There is a popular adage that religion and politics don’t mix. But state leaders of three major religious denominations clearly decided to test that theory at a recent meeting with U. S. Sen. Joe Manchin. They told Manchin they want the President and Congress to avoid the so-called “fiscal cliff” on Jan. 1, 2013 that many believe could plunge the nation into another recession.
This “People Before Politics” conference at the Blessed John XII Pastoral Center just outside Charleston prompted pleas for Sen. Manchin and his colleagues in Congress to consider the impact this financial stalemate would have on the “middle and lower-income people” in West Virginia.
None of the state’s other four members of Congress seem to be as interested in a dialogue with their concerned constituents on this major controversy. Bishop Michael J. Bransfield, leader of the state’s Catholic Diocese, reminded Manchin that “you have always been protective of West Virginia. We are counting on you.”
Bishop Sandra Steiner Ball, who leads the state Conference of the United Methodist Church, circulated a statement at the meeting that predicted this so-called “fiscal cliff” will bring tax increases and spending cuts that could make West Virginia’s poor residents even poorer. She said potential spending cuts will cut back on services to large numbers of adults and children who already are having trouble making ends meet.
Bishop Ralph Dunkin of the Evangelical Lutheran Church in America’s West Virginia-Western Maryland Synod also was present for the Dec. 3 meeting.
To his credit, Manchin apologized for “the dysfunction that goes on in Washington.” He said the leaders in both houses of Congress are “not leading.” And when he asked for a show of hands from those in the room about the idea to disqualify senior citizens who now make 250 percent of the federal poverty level from cost-of-living adjustments in their Social Security adjustments, a few raised their hands.
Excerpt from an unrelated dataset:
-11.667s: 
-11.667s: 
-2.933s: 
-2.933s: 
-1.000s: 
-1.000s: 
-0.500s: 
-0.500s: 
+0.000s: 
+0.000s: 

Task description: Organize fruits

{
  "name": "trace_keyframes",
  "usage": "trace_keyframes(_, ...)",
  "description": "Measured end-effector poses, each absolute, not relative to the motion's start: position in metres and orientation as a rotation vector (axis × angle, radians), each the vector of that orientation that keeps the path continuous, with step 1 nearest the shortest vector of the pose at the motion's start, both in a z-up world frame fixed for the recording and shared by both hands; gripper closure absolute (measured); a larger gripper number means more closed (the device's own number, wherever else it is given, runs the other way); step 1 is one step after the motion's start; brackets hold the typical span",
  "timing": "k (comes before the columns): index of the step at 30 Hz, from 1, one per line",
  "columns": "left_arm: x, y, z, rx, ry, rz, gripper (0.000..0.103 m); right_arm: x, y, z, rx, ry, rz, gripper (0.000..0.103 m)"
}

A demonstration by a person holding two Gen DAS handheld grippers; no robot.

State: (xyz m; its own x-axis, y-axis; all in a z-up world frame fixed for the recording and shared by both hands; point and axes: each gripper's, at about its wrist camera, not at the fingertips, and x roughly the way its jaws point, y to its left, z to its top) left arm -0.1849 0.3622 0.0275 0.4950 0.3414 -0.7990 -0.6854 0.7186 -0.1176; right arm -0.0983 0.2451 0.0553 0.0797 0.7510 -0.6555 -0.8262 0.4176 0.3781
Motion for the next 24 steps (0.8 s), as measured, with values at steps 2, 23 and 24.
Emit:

“Everywhere I go, I find that’s acceptable,” Manchin said.
Social Security benefits are especially important to West Virginia residents because of the advanced age of many residents here. For more than half of this state’s retired residents, the main source of income is a monthly Social Security check. Statistics released by the White House suggest about 600,000 households in West Virginia would pay higher taxes if certain current tax exemptions are allowed to expire Jan. 2.
Manchin has also made it clear that he does not support proposals in Congress to raise the retirement age for full Social Security benefits from 67 to 69. He said the only way he could vote for that move would be if there was a waiver “for the type of work you have done.”
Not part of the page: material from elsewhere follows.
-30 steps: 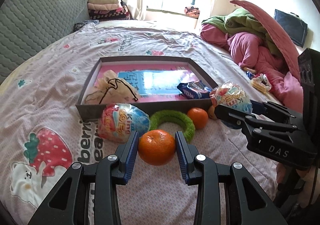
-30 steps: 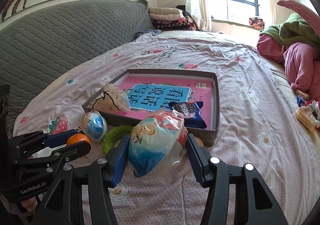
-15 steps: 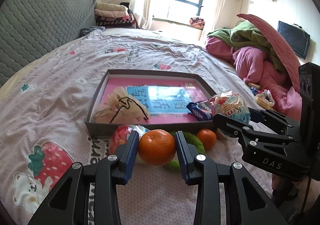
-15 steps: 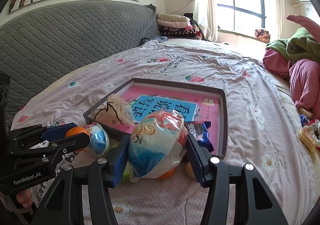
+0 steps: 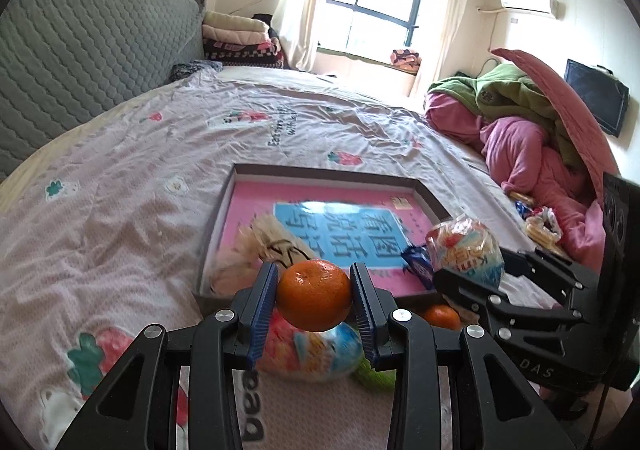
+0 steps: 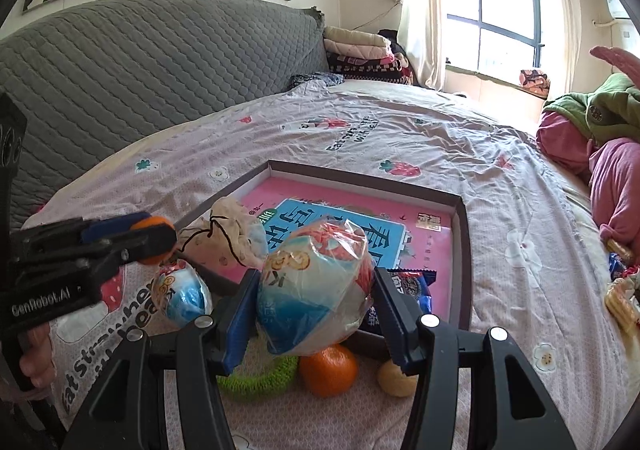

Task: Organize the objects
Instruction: 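Lift the orange and egg toy and carry both over the tray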

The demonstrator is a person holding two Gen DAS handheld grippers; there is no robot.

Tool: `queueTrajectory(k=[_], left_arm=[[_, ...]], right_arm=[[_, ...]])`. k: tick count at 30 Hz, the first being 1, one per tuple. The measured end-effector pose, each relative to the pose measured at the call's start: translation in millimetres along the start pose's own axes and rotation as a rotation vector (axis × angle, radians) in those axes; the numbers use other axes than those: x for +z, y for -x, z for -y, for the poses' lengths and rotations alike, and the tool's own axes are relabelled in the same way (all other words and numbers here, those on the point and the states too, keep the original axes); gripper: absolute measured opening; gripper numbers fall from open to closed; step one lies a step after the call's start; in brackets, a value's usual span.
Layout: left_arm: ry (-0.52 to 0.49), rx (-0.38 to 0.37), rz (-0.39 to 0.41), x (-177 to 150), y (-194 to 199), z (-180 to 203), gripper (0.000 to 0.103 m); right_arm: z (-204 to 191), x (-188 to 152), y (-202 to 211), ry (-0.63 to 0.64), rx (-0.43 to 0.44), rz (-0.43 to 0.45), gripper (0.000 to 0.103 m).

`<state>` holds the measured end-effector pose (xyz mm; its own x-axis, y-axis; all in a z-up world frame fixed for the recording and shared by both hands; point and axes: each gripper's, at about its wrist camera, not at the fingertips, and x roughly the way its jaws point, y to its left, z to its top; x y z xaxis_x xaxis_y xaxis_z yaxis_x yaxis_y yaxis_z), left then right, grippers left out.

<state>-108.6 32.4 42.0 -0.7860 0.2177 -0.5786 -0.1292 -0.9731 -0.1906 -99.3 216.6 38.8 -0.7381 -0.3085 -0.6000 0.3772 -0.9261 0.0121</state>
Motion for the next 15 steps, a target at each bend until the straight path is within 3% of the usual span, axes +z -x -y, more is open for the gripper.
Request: queueTrajectory(k=[15], left_arm=[[0.029,0.066,-0.035,30.1,-43.8,-34.4,0.038]], right_arm=[[-0.6,9.5,-42.9,0.041,-0.012,-0.052,0.056]])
While Sen. Manchin doesn’t believe Congress will allow the United States to go over the fiscal cliff at the start of 2013, he told this group not to expect a clean fight but instead “a bloody mess over the next few weeks.”
Meanwhile, after a 2010 report criticized the way the state’s Division of Highways challenged all vehicle damage cases made against it, the DOH streamlined its process and legislative auditors reported to lawmakers recently that agency is now doing a better job of paying those claims, reducing the backlog of cases on the state Court of Claims docket.
In recent years, nearly three of every four claims filed against the state involved damage to vehicles on state-owned roads and most of them were for $2,500 or less. The average amount claimed in these cases was $475 but auditors found that the average cost for the state to completely adjudicate one claim was $1,339.
In 2008-2009, auditors found that the Court of Claims had 840 cases for amounts of less than $2,500 awaiting a small claims court hearing. This backlog resulted in lengthy court delays because DOH routinely denied every claim, forcing an automatic hearing.
The auditors’ conclusion was that while the practice of denying every claim saved the DOH money, it ultimately increased the cost to state government and “placed an undue burden on the public.” And total claims paid in 2011 did hit $8.4 million compared to $3.8 million the previous year when the system was undergoing the revised system.
Finally, Gov. Earl Ray Tomblin has so far managed to adroitly straddle the fence in the ongoing dispute between two senior lawyers in the state’s Department of Health and Human Resources who have been paid at the annual rate of $96,000 a year and $83,000 a year.
But now that the two senior attorneys have been ordered back to work — at some tasks that are not what they were doing when they were placed on leave and not allowed to work in the DHHR offices at the Capitol back in July — it may be difficult for the governor to remain neutral in this fracas much longer. After all, he was the one who hired DHHR Acting Secretary Rocco Fucillo, who has been trying to keep this dispute under wraps.